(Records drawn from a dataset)
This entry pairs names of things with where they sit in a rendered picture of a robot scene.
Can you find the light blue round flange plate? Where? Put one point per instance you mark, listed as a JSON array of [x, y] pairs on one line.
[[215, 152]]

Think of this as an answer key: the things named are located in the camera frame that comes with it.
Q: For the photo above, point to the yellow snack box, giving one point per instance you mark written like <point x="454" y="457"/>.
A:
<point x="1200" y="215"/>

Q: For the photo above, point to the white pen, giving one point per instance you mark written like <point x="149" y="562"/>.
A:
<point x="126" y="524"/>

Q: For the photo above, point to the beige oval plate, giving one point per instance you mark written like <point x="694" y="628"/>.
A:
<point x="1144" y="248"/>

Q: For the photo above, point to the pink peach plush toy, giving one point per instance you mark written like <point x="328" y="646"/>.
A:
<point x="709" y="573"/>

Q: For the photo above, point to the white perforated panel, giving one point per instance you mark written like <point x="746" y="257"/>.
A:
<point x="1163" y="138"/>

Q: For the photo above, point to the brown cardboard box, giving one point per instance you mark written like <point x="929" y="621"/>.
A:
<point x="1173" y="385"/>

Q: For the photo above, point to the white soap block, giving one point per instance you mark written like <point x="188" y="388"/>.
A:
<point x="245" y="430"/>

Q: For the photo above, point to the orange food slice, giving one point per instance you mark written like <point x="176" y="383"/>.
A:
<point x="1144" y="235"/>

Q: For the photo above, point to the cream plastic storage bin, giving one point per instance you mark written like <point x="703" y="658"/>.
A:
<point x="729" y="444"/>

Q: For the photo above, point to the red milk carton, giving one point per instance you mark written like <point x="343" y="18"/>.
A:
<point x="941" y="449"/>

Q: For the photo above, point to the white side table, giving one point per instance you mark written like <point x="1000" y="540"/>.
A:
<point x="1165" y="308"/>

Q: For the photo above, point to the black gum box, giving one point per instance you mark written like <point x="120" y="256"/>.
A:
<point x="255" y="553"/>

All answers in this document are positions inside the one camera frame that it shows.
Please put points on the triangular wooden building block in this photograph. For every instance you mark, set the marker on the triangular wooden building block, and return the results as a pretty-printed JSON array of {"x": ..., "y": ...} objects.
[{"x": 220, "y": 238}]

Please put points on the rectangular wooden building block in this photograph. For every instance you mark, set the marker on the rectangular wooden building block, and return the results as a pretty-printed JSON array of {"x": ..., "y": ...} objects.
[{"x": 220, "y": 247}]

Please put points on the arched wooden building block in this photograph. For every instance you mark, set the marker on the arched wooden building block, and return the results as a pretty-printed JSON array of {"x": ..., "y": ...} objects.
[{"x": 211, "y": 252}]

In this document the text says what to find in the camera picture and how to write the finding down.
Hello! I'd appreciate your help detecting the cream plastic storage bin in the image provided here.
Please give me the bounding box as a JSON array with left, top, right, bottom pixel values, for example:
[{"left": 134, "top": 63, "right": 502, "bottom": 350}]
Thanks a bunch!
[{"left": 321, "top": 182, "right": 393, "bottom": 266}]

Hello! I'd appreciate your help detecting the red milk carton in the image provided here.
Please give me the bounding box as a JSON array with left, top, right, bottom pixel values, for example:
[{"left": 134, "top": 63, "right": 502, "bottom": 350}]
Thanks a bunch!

**Goal of the exercise**
Please give the entries above again in full, exactly as written.

**Finished task**
This entry pairs names of things with where they sit in a rendered picture of a robot scene.
Can you find the light blue round flange plate? Where? Put one point per instance you mark, listed as a JSON array of [x, y] pairs on one line.
[[215, 152]]

Think of this as an answer key: the things named are located in the camera frame that comes with it.
Q: For the photo above, point to the yellow snack box, giving one point per instance you mark written like <point x="454" y="457"/>.
A:
<point x="1200" y="215"/>

Q: For the photo above, point to the white pen, giving one point per instance you mark written like <point x="149" y="562"/>.
A:
<point x="126" y="524"/>

Q: For the photo above, point to the beige oval plate, giving one point per instance you mark written like <point x="694" y="628"/>.
A:
<point x="1144" y="248"/>

Q: For the photo above, point to the pink peach plush toy, giving one point per instance you mark written like <point x="328" y="646"/>.
A:
<point x="709" y="573"/>

Q: For the photo above, point to the white perforated panel, giving one point per instance you mark written like <point x="746" y="257"/>.
A:
<point x="1163" y="138"/>

Q: For the photo above, point to the brown cardboard box, giving one point per instance you mark written like <point x="929" y="621"/>.
A:
<point x="1173" y="385"/>

Q: For the photo above, point to the white soap block, giving one point per instance you mark written like <point x="188" y="388"/>.
A:
<point x="245" y="430"/>

Q: For the photo above, point to the orange food slice, giving one point per instance you mark written like <point x="176" y="383"/>.
A:
<point x="1144" y="235"/>

Q: For the photo above, point to the cream plastic storage bin, giving one point per instance you mark written like <point x="703" y="658"/>.
A:
<point x="729" y="444"/>

Q: For the photo above, point to the red milk carton, giving one point per instance you mark written like <point x="343" y="18"/>.
A:
<point x="941" y="449"/>

Q: For the photo above, point to the white side table, giving one point per instance you mark written like <point x="1000" y="540"/>.
A:
<point x="1165" y="308"/>

Q: For the photo above, point to the black gum box, giving one point per instance you mark written like <point x="120" y="256"/>.
A:
<point x="255" y="553"/>

All answers in this document are positions inside the one camera frame that it shows.
Please put points on the triangular wooden building block in this photograph. For every instance you mark, set the marker on the triangular wooden building block, and return the results as a pretty-printed JSON array of {"x": ..., "y": ...} objects.
[{"x": 220, "y": 238}]

Please put points on the rectangular wooden building block in this photograph. For every instance you mark, set the marker on the rectangular wooden building block, and return the results as a pretty-printed JSON array of {"x": ..., "y": ...} objects.
[{"x": 220, "y": 247}]

Please put points on the arched wooden building block in this photograph. For every instance you mark, set the marker on the arched wooden building block, and return the results as a pretty-printed JSON array of {"x": ..., "y": ...} objects.
[{"x": 211, "y": 252}]

In this document the text says what to find in the camera picture and how to write the finding down.
Hello! I'd appreciate your help detecting the cream plastic storage bin in the image provided here.
Please give me the bounding box as a JSON array with left, top, right, bottom pixel values, for example:
[{"left": 134, "top": 63, "right": 502, "bottom": 350}]
Thanks a bunch!
[{"left": 321, "top": 182, "right": 393, "bottom": 266}]

Hello! I'd appreciate your help detecting the red milk carton in the image provided here.
Please give me the bounding box as a JSON array with left, top, right, bottom pixel values, for example:
[{"left": 134, "top": 63, "right": 502, "bottom": 350}]
Thanks a bunch!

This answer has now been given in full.